Numerical Investigation on the Influence of Injection Location and Injection Strategy on a High-Pressure Direct Injection Diesel/Methanol Dual-Fuel Engine

Abstract

High-pressure direct injection diesel/methanol dual-fuel engines exhibit excellent emission reduction potential, but they are still in the initial stage of research and development. The influences of different methanol injection locations, injection duration, and injection pressures on combustion characteristics, mixture homogeneity, and exhaust emissions are investigated to explore appropriate injection strategies and further optimize the engine performance base using CONVERGE software. The results show that the impact of the methanol injection position on the engine is relatively small, especially on combustion characteristics.
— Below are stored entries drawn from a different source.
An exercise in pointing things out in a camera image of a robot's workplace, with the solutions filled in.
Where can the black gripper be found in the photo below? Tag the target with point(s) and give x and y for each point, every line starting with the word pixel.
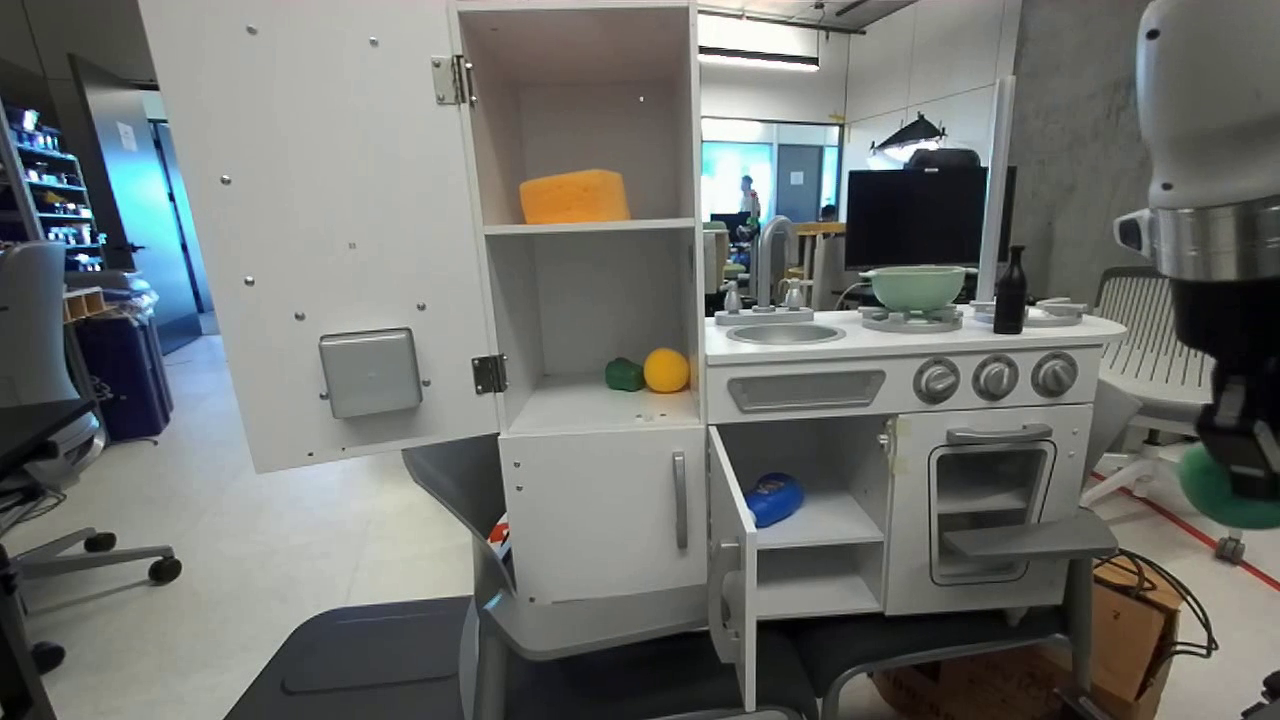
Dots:
pixel 1232 334

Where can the light green object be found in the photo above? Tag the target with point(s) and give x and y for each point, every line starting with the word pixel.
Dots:
pixel 1205 507

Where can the blue plastic bottle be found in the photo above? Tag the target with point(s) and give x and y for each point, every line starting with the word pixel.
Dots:
pixel 776 500

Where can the white sink cabinet door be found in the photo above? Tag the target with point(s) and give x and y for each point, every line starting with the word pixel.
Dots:
pixel 729 575

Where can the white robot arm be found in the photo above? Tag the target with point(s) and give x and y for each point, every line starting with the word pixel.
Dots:
pixel 1205 106

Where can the black bottle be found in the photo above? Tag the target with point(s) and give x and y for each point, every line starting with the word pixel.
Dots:
pixel 1011 293

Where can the white fridge cabinet door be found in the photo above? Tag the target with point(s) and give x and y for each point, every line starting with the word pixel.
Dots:
pixel 601 513

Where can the white toy kitchen cabinet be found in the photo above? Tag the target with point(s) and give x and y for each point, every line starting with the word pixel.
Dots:
pixel 601 305

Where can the tall white cabinet door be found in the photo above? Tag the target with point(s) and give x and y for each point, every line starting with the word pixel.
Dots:
pixel 335 201

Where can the white mesh chair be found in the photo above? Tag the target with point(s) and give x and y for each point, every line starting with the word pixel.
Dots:
pixel 1146 362

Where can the cardboard box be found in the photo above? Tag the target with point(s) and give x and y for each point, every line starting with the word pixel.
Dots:
pixel 1125 626

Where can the gray stove knob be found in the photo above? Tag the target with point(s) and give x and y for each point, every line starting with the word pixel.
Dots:
pixel 1052 375
pixel 996 378
pixel 937 381

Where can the gray bare burner grate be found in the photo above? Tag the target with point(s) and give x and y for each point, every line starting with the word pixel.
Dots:
pixel 1061 308

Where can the gray burner grate under bowl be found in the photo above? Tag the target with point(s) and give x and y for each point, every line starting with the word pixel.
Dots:
pixel 912 321

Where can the light green bowl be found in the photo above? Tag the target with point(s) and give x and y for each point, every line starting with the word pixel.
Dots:
pixel 923 287

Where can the large black monitor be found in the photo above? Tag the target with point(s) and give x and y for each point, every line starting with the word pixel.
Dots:
pixel 923 214

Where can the gray toy faucet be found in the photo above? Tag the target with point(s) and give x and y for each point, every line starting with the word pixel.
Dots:
pixel 792 296

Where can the distant standing person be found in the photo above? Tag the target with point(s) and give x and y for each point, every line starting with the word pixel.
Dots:
pixel 751 205

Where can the yellow toy ball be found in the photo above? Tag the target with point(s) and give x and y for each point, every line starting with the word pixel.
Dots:
pixel 665 370

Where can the green toy ball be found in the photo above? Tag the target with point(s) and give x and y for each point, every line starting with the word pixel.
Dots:
pixel 622 375

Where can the orange sponge block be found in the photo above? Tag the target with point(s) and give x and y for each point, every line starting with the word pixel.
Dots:
pixel 579 196

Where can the blue suitcase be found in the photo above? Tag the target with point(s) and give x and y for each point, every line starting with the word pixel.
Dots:
pixel 121 375

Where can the gray swivel chair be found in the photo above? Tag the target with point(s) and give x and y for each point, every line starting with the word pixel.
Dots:
pixel 34 334

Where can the storage shelf with items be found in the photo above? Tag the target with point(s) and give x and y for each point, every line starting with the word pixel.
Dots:
pixel 45 186
A larger axial nozzle distance contributes to the formation of the homogeneous mixture, improving the engine economy. However, the engine performance is remarkably affected by methanol injection duration and methanol injection pressure. A shorter combustion duration is achieved with a decrease in the methanol injection duration and an increase in the methanol injection pressure, as a result of which the fuel economy is improved, with the combustion process more concentrated near the top dead center. Simultaneously, the mixture homogeneity is enhanced, which is conducive to a reduction in soot and CO emissions, yet not to a NOX and HC reduction. The lowest overall emissions of NOX, soot, CO, and HC are achieved when the radial nozzle distance and axial nozzle distance are 2.5 mm and 0.5 mm, respectively. Besides, the combustion characteristics and emissions of the engine are affected significantly under different methanol injection locations and injection pressures. The increased injection interval leads to deteriorating combustion characteristics and economy, i.e., a delayed combustion phase (CA50), an extended ignition delay and combustion duration (CA10–CA90), thereby increasing CO and soot emissions, but decreasing NOX emission. Additionally, the optimal economy and exhaust emissions are obtained when adopting an injection duration of 6 °CA and an injection pressure of 44.4 MPa. The ITE is increased in this case compared to the other injection strategies, thereby improving the engine performance significantly. The results provide parametric feedback and theoretical support for the design of high-pressure direct injection diesel/methanol dual-fuel engines from a time and space perspective, which has certain theoretical significance.